Metal bands come together for cohesive Mayhem

Each of the four metal bands to take the main stage Saturday at the day-long Rockstar Energy Drink M
Rob Zombie performs during the Rockstar Energy Drink Mayhem Festival on Saturday at the Saratoga Performing Arts Center.
Rob Zombie performs during the Rockstar Energy Drink Mayhem Festival on Saturday at the Saratoga Performing Arts Center.

Each of the four metal bands to take the main stage Saturday at the day-long Rockstar Energy Drink Mayhem Festival at the Saratoga Performing Arts Center brought a different take on the music — from headliner Rob Zombie’s horror theatrics to Amon Amarth’s Swedish death metal.

But while each occupies its own niche in the metal world, they share some key similarities, namely ear-splitting volume and aggressive intensity. In a metal festival setting, this is really all that matters, and all four bands came together for a surprisingly cohesive show in front of an enthusiastic crowd.

Zombie and company were naturally the flashiest band to take the stage, immediately setting off pyrotechnics for opening number “Teenage Nosferatu Pussy” off the new album “Venemous Rat Regeneration Vendor.” The band’s later cover of Grand Funk Railroad’s “We’re an American Band” also came from this record, but for the most part the band stuck to classic material from Zombie’s older solo albums and his previous band, White Zombie.

Here, the eye candy often outweighed the song being performed, whether it was the disturbing video screens on “Living Dead Girl,” the robot/human hybrid puppet roaming the stage during “More Human Than Human” or the elaborate cart Zombie wheeled out during “Never Gonna Stop (The Red, Red Kroovy).” But musically the band was right on, often sounding mechanically precise — which, for this rapid-fire style of industrial-tinged metal, is just perfect. Guitarist John 5 proved his worth on the aforementioned “More Human Than Human” and a snarling solo on the White Zombie classic “Thunder Kiss ’65” late in the main set.

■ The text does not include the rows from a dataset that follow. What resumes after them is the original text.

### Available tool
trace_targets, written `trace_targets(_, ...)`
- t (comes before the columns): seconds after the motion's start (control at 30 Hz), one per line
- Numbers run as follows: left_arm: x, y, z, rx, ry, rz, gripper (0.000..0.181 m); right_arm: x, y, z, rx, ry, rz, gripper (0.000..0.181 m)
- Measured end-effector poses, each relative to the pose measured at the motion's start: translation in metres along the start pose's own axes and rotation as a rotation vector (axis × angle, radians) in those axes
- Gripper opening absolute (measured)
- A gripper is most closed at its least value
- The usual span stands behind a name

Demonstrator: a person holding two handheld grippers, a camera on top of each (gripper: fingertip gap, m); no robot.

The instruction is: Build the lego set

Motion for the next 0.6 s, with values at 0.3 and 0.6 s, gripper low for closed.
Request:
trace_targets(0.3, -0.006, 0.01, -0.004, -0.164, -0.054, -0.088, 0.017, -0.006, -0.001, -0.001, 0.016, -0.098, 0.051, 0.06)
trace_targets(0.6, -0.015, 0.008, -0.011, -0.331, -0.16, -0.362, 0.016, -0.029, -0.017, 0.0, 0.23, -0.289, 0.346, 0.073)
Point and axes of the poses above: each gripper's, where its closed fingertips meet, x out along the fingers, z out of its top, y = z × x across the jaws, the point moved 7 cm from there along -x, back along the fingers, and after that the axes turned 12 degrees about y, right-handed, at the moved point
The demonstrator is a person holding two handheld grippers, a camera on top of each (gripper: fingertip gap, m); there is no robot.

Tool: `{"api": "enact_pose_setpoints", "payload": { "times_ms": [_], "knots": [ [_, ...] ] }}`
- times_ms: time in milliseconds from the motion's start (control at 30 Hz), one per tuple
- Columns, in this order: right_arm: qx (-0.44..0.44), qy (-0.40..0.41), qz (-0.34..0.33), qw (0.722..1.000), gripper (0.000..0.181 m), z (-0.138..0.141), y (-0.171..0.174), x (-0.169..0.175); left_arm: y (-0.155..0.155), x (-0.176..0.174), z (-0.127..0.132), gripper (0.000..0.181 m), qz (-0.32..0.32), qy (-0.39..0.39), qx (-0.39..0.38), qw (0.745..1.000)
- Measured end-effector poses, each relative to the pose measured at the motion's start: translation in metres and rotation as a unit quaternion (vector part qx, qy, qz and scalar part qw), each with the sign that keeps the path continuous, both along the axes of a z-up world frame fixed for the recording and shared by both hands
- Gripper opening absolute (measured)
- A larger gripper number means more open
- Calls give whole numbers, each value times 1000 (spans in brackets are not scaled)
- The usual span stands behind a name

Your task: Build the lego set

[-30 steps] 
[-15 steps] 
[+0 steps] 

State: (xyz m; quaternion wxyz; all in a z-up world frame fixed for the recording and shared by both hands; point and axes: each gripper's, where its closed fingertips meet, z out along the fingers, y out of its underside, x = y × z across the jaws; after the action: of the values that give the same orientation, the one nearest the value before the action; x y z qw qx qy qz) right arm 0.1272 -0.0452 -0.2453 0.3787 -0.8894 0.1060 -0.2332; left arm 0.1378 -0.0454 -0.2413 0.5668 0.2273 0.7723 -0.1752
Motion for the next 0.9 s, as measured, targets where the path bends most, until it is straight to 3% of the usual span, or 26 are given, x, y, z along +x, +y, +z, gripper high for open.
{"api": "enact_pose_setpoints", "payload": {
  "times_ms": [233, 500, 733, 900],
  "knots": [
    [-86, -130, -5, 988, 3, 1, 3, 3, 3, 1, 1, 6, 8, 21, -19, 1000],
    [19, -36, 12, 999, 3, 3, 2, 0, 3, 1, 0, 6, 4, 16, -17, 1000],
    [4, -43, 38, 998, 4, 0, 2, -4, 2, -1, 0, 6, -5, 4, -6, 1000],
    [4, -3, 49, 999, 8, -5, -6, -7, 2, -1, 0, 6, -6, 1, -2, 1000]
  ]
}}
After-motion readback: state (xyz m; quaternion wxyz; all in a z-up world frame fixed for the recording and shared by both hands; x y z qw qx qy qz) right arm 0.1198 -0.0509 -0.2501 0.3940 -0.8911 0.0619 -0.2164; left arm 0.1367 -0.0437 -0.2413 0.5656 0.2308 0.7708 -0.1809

Five Finger Death Punch brought plenty of rage, energy and attitude to the stage right before Zombie’s elaborate show. Snarling frontman Ivan Moody and lead guitarist Jason Hook were the two strongest elements of the group’s hour-long performance. Moody’s confident strutting and carnival barking set the fast and furious pace, while Hook’s shredding solos were the best of any guitarist on the bill, probably thanks in no small part to his past experience as a session musician.

Highlights included the one-two-three punch of opening numbers “Under and Over It,” “Burn It Down” and especially a ferocious run-through of “Hard To See.” Moody invited a passel of kids to the stage to stand behind the band during the blazing “White Knuckles,” a sweet gesture in an evening full of not-so-sweet music. The band dialed down the ferocity for “Coming Down,” which featured some of Moody’s most impassioned screaming, before closing on another rager, “The Bleeding.”

Mastodon, up second on the bill, pummeled the crowd with the most musically intense set of all four main stage acts. Taking the stage shortly before 7:30, the four-piece put their heads down, launched into “Black Tongue” and didn’t come up for air until the set’s end 45 minutes later, ripping through most of the 2011 album “The Hunter.”

The simple set design kept the attention squarely where it belonged, on the band’s epic progressive/thrash/sludge material and powerful playing. There was plenty of variety, from the epic wandering of “Megalodon” to “Stargasm’s” almost gentle, spaced out verses, yet brutal performances of “Blasteroid” and the thrashing “Spectrelight” showed the band could rock out simply and efficiently, as well. Things climaxed on “The Sparrow,” which showcased powerhouse drummer Brann Dailor’s clean, melodic singing over a slow-building jam.

Long-running Swedish doom band Amon Amarth opened the main stage show with a rapid-fire set of ragged riffs and Cookie Monster-style growling, set against a rotating medieval backdrop and a large dragon ship prop that filled the amphitheater with smoke. The band offered little in the way of variation, with each song offering up the same mix of distorted guitars and thundering tempos, but on new song “Deceiver of the Gods,” the five-piece showed off mature instrumental interplay during an extended jam to end the song.